How to complete this task: Check each line of the material below for the string "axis", then report how many lines have it, and nothing else.

:: Extracted material ::

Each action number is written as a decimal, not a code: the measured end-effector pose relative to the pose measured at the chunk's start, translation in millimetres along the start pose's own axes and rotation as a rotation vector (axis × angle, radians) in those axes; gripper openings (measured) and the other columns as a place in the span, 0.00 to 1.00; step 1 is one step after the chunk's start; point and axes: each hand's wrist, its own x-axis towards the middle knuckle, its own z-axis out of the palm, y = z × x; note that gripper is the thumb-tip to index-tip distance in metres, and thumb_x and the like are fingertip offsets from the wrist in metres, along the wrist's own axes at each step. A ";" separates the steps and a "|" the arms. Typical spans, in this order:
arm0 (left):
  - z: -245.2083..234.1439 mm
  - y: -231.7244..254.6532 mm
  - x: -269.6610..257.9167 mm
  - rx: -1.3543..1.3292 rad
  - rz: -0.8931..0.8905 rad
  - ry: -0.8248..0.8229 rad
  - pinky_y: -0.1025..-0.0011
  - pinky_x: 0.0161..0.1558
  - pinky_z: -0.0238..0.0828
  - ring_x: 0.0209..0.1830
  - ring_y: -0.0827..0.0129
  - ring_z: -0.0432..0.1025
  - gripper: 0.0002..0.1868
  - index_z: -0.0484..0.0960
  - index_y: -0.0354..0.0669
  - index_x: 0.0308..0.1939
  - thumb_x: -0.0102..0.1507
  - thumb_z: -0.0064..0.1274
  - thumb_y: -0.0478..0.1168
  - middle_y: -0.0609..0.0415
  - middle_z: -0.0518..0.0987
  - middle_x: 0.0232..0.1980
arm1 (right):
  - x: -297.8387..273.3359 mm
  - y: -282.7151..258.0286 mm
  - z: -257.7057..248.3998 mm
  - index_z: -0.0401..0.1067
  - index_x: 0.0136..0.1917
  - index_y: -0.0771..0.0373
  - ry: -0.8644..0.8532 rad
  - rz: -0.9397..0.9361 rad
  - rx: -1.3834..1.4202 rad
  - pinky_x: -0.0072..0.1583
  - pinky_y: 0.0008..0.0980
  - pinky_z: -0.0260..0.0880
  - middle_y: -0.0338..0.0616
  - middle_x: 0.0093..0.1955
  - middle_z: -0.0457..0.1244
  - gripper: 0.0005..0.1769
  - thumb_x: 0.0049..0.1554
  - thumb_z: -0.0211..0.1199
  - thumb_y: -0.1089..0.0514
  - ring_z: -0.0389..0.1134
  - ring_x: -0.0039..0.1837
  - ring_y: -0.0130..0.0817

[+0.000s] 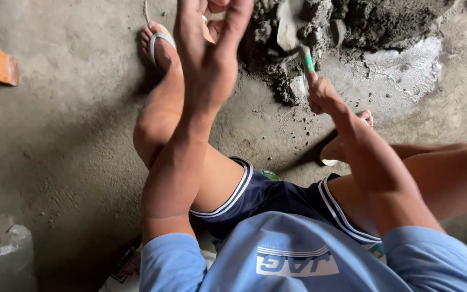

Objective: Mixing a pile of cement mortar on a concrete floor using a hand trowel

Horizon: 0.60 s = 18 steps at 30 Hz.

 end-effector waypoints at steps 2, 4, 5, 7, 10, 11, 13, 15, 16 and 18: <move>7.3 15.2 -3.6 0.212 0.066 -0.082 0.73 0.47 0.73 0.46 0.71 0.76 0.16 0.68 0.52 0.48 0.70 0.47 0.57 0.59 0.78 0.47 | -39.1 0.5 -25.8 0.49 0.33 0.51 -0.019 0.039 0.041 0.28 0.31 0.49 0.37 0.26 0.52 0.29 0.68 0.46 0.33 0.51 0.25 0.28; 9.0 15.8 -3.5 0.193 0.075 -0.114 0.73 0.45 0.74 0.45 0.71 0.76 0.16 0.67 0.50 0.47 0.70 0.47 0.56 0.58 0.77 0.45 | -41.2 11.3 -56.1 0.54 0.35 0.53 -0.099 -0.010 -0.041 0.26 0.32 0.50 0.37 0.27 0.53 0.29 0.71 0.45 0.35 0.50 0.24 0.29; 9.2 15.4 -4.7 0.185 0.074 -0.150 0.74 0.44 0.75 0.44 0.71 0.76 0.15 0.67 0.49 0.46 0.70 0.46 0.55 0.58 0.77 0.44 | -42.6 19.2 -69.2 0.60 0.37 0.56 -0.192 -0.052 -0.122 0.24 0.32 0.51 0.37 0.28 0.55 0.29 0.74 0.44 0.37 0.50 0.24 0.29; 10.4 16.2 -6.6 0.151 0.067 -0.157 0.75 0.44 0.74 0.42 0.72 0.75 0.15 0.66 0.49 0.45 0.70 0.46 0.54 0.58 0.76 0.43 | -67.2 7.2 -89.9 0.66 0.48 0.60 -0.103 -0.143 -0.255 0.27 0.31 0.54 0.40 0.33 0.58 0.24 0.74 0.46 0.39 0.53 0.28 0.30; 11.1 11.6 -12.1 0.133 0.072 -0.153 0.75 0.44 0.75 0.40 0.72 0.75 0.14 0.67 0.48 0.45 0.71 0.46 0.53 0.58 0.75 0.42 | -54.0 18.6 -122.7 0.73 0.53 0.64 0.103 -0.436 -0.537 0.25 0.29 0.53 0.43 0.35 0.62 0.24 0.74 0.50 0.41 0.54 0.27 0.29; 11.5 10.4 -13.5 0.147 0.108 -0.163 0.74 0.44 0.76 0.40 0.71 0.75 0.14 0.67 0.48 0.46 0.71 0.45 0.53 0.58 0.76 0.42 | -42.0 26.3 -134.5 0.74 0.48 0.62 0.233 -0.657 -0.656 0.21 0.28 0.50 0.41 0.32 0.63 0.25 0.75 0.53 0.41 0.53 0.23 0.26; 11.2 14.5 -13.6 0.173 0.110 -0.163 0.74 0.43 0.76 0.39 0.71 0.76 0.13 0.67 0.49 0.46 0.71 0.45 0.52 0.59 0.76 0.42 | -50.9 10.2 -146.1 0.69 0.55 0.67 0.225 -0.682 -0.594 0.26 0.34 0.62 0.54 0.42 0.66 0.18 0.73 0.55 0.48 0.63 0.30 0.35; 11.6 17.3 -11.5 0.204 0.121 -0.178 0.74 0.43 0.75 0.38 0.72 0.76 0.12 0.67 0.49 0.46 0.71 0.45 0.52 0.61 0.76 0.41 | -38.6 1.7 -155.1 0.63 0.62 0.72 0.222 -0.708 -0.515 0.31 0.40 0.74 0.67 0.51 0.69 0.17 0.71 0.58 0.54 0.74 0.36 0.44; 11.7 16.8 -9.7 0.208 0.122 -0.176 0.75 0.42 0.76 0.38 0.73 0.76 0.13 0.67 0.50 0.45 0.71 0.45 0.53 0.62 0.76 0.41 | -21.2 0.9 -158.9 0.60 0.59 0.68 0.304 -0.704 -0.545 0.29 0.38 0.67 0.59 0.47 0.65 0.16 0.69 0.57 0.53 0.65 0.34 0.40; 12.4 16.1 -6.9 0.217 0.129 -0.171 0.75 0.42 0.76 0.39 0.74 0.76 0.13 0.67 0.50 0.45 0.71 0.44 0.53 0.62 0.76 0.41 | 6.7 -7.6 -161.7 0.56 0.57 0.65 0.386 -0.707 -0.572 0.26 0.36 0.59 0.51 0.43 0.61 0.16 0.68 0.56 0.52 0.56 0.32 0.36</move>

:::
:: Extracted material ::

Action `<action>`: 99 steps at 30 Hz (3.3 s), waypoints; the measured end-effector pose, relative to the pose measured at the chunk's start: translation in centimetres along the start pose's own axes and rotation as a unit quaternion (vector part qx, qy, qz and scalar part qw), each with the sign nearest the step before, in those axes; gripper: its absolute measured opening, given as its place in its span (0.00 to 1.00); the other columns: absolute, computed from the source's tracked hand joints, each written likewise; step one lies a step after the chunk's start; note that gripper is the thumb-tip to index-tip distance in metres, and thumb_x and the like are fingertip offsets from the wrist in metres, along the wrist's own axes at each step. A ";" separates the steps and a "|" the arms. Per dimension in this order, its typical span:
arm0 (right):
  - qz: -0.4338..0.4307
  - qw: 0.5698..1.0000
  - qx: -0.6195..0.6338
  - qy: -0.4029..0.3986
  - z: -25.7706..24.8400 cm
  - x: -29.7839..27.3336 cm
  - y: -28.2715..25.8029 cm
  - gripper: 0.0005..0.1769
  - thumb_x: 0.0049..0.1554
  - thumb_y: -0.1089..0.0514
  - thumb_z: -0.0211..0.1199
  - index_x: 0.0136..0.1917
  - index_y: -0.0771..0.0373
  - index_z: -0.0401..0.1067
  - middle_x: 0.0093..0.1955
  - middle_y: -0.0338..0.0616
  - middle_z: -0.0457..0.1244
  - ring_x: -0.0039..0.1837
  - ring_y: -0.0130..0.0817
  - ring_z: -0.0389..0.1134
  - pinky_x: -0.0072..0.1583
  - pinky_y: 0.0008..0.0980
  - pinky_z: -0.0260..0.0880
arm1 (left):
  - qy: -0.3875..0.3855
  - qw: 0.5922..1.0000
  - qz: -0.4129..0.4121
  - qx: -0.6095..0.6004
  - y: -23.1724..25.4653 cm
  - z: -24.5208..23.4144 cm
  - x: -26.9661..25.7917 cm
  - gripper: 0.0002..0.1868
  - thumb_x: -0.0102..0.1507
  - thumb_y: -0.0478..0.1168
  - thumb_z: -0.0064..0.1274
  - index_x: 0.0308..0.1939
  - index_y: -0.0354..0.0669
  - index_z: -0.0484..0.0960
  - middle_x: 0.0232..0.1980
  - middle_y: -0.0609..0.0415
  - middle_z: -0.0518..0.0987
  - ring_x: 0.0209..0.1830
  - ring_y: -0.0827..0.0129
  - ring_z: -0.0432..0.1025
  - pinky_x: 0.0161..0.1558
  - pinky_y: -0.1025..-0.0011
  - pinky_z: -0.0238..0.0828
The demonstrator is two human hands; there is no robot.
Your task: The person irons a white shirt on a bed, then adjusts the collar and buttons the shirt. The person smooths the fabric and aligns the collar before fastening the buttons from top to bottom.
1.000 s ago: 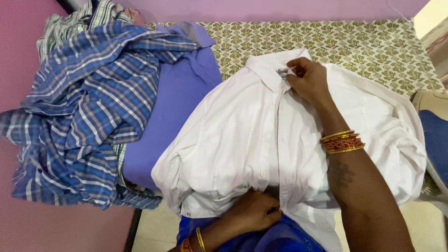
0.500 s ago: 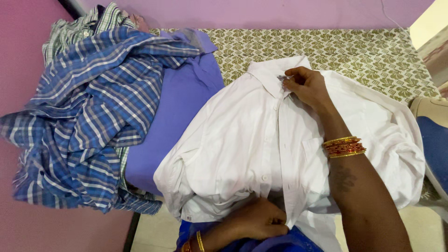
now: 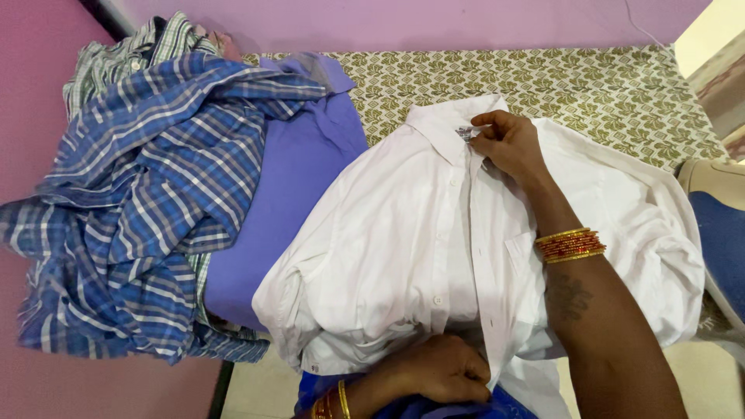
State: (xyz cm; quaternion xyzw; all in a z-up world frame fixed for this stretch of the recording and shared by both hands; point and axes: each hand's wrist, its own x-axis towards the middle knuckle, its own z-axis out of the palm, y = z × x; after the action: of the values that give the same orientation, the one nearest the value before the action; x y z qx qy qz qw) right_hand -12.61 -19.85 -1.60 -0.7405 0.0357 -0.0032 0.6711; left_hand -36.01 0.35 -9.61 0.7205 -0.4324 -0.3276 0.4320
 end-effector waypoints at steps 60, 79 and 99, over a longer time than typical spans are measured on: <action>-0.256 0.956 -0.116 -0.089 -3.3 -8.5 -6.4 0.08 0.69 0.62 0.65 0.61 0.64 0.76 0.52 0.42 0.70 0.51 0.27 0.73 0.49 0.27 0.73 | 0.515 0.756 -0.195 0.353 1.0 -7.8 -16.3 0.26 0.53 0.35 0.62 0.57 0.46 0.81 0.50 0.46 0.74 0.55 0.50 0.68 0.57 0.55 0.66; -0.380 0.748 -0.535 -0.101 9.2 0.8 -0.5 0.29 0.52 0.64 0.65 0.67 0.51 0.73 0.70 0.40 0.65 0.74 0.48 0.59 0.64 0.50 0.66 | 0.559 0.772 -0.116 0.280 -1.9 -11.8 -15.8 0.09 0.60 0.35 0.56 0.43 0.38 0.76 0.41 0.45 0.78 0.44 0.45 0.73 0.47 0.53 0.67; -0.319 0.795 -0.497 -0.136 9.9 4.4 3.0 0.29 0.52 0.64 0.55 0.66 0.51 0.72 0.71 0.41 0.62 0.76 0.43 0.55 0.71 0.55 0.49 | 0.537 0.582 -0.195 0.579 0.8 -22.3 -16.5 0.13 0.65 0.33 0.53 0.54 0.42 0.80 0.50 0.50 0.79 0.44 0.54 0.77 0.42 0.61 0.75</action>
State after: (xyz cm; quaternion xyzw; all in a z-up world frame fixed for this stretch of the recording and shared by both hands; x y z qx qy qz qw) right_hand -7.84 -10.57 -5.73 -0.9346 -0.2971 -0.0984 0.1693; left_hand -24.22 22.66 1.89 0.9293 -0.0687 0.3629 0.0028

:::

Answer to the exercise: 2